Toxicological assessment of 13 individual polychlorinated dibenzofurans (PCDFs) with varying chlorine substitutions was made in young male Wistar rats. All the 9 congeners having at least three chlorine atoms in the ring positions at 2, 3, 7 and 8, such as 1,2,7,8-, 2,3,6,7-, and 2,3,7,8-tetrachlorodibenzofurans (TCDFs), 1,2,3,7,8-, 1,2,6,7,8-, 2,3,4,7,8-pentachlorodibenzofurans (PenCDFs), 1,2,3,4,6,7- and 1,2,3,4,7,8-hexachlorodibenzofurans (HCDFs), exhibited a typical 3-methylcholanthrene (MC)-type induction, i.e., a marked increase in activity of aryl hydrocarbon hydroxylase (AHH) and DT-diaphorase in the liver. The most potent congeners were 2,3,7,8-TCDF and 2,3,4,7,8-PenCDF, both of which significantly induced the AHH and DT-diaphorase even at a single dose of 1 μg/kg. On the contrary, the congeners having two or less chlorine atoms in the lateral ring positions, such as 2,8-dichlorodibenzofuran, 1,3,6,7- and 1,3,6,8-TCDFs, and 1,2,4,6,8-PenCDF, did not show any inductive effect on these hepatic enzymes at the single dose of 5 or 10 mg/kg.
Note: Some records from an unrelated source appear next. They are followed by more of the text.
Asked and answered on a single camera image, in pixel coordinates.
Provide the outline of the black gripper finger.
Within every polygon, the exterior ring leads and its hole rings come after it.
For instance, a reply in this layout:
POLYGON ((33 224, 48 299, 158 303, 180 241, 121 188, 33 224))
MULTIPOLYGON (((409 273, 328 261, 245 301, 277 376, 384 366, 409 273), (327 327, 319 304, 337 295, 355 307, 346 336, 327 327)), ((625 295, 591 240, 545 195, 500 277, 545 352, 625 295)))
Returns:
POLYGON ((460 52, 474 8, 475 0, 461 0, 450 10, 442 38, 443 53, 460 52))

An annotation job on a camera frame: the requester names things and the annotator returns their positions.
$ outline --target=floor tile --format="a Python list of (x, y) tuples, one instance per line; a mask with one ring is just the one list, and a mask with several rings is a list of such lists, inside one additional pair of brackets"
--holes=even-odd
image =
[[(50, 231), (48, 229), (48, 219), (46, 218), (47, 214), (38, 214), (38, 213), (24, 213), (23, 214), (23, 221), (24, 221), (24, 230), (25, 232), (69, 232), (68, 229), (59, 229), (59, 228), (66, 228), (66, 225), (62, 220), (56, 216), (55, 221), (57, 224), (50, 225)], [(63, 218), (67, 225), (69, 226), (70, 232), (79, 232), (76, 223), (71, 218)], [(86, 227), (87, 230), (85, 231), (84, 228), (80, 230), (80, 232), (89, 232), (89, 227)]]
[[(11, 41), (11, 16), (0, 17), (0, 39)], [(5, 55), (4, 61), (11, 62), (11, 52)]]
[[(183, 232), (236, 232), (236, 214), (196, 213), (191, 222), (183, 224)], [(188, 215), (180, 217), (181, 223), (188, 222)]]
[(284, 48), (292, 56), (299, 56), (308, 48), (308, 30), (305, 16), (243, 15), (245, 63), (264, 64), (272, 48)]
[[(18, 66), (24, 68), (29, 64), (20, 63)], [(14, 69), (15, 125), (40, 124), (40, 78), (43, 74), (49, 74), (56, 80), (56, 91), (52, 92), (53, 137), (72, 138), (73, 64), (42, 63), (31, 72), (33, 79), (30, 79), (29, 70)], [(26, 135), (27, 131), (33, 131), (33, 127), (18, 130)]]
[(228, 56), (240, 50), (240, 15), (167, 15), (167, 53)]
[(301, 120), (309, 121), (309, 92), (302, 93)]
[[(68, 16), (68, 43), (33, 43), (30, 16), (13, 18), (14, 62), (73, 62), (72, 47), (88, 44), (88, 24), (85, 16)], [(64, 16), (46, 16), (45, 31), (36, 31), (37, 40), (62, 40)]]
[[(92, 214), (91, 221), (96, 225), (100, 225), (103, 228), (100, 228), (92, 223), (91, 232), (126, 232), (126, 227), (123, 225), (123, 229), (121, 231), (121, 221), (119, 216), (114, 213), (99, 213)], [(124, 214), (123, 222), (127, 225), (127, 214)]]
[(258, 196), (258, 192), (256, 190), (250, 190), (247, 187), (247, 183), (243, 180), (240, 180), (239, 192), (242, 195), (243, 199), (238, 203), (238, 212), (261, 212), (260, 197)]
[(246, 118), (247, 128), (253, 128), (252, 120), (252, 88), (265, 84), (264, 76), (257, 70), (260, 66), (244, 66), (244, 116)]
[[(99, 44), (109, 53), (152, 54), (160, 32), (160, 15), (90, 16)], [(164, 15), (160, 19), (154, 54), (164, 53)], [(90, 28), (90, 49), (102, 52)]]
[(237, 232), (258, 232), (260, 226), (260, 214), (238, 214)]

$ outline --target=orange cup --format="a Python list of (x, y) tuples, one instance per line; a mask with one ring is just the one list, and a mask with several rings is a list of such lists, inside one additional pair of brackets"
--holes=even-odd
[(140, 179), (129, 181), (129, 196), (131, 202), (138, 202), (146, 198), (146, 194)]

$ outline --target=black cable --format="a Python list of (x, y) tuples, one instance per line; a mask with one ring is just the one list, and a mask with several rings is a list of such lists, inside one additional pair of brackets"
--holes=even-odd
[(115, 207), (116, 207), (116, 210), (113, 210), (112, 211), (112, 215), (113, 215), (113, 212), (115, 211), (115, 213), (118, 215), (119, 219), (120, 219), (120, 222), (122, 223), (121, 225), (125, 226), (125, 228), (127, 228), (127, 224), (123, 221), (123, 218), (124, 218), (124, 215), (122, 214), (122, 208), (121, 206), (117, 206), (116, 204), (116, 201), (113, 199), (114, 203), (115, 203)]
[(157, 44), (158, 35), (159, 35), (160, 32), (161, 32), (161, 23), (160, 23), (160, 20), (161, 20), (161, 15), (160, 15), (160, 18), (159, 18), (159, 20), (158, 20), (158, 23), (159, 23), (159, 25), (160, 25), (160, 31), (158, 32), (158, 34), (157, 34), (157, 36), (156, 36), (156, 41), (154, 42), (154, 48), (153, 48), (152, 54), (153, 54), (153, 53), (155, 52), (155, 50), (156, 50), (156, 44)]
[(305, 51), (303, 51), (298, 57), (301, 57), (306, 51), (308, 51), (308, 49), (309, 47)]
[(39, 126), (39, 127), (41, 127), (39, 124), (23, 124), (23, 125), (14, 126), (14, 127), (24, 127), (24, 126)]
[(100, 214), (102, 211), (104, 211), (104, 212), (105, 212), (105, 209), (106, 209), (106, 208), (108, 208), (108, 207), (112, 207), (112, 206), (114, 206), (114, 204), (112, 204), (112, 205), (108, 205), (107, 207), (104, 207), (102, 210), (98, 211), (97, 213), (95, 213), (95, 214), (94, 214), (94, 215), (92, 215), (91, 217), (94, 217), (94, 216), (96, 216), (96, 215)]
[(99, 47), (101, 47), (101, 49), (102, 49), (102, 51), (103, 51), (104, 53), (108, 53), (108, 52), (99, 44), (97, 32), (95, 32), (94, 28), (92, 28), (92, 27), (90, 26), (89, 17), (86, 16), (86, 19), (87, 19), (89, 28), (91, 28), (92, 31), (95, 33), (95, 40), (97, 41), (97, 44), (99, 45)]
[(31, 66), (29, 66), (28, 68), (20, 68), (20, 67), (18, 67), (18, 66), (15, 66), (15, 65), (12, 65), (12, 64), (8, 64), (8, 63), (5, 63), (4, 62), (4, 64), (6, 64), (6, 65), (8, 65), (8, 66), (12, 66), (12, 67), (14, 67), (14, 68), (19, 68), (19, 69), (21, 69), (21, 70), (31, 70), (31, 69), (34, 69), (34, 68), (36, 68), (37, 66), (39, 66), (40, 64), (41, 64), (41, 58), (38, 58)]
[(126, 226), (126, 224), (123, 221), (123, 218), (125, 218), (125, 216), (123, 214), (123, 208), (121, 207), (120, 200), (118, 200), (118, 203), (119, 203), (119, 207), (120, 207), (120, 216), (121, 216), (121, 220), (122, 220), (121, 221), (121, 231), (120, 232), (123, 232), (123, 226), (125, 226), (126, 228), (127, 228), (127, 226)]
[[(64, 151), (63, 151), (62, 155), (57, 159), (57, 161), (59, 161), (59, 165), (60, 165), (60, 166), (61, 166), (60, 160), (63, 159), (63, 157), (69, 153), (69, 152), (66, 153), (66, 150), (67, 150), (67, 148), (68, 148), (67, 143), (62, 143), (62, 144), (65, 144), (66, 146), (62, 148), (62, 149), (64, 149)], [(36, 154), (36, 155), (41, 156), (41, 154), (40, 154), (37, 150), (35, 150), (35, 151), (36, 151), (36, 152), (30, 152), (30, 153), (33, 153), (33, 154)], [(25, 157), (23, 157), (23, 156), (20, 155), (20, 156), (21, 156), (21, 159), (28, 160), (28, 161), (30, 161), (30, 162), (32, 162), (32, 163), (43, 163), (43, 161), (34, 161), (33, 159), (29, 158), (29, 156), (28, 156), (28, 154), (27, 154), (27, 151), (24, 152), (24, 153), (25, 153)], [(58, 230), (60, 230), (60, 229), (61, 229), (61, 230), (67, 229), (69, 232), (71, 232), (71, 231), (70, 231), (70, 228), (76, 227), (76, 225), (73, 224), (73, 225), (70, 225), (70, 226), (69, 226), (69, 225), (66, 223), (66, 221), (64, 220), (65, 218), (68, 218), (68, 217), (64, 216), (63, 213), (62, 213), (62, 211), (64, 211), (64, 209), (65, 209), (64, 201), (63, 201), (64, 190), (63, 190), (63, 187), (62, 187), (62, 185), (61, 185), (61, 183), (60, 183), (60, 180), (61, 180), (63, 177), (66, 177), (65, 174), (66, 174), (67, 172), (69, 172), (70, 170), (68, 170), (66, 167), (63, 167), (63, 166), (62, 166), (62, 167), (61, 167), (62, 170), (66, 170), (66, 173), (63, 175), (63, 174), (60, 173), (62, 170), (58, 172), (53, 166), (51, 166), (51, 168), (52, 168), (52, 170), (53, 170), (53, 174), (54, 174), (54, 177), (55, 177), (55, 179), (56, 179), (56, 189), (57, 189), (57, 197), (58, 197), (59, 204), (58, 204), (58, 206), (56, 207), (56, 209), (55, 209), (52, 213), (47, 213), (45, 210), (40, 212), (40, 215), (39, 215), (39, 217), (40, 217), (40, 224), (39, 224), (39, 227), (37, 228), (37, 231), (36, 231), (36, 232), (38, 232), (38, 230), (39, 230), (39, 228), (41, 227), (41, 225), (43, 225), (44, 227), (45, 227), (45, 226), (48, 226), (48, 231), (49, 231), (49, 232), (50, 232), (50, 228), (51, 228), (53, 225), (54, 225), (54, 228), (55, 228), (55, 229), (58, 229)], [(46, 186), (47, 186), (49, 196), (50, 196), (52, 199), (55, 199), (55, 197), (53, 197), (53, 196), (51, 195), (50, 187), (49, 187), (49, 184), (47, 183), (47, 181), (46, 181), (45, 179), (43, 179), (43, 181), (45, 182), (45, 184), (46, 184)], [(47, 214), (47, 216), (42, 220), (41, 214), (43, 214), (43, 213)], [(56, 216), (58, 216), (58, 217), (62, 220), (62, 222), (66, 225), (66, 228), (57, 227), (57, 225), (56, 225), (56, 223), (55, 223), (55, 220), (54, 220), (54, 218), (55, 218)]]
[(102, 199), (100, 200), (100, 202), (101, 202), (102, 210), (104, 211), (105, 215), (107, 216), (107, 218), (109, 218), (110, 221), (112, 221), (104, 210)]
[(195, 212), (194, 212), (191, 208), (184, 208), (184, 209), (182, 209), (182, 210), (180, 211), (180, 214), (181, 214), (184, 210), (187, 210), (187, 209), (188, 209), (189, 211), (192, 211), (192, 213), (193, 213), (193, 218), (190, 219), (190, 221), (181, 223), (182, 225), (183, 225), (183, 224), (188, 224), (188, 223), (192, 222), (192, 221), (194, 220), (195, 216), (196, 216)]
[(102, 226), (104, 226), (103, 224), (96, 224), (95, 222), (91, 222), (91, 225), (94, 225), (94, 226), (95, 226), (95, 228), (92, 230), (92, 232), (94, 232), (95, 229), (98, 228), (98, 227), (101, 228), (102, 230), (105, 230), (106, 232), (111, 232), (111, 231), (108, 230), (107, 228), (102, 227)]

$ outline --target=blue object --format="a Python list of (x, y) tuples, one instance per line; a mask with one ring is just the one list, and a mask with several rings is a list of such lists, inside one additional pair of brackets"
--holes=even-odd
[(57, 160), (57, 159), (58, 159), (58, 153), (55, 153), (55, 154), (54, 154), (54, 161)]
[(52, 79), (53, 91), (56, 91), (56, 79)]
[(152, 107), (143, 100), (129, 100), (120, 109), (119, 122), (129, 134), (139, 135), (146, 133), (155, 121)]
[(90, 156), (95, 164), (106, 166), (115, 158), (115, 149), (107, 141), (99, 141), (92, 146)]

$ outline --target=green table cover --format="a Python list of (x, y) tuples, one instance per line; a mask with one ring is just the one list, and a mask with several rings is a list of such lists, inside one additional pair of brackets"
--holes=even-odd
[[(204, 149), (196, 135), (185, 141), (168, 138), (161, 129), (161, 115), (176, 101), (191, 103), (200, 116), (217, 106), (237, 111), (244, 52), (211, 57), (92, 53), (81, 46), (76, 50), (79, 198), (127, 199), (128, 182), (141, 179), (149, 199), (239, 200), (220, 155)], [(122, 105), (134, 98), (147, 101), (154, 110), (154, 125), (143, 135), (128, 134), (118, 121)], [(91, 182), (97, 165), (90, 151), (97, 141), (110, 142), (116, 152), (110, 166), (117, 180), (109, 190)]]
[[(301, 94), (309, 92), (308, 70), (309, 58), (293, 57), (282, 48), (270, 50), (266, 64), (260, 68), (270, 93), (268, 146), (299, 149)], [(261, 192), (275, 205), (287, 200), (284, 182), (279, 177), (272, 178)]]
All the MC-type PCDFs except for 1,2,7,8-TCDF caused a marked atrophy of the thymus and a hypertrophy of the liver in rats, while no toxic signs were observed in animals treated with the congeners lacking the MC-type inducing ability. The ranking of toxic potencies of the MC-type PCDFs coincided well with their inducing abilities. The hepatic disposition of the congeners varied markedly. For example, 2,3,7,8-TCDF and 2,3,4,7,8-PenCDF showed an equipotent toxicity, however, the hepatic concentration of PenCDF was about 20-fold higher than that of TCDF. These results clearly indicate that the acute toxicity of PCDF congeners is well correlated with their MC-type inducibility, but not with their hepatic distribution.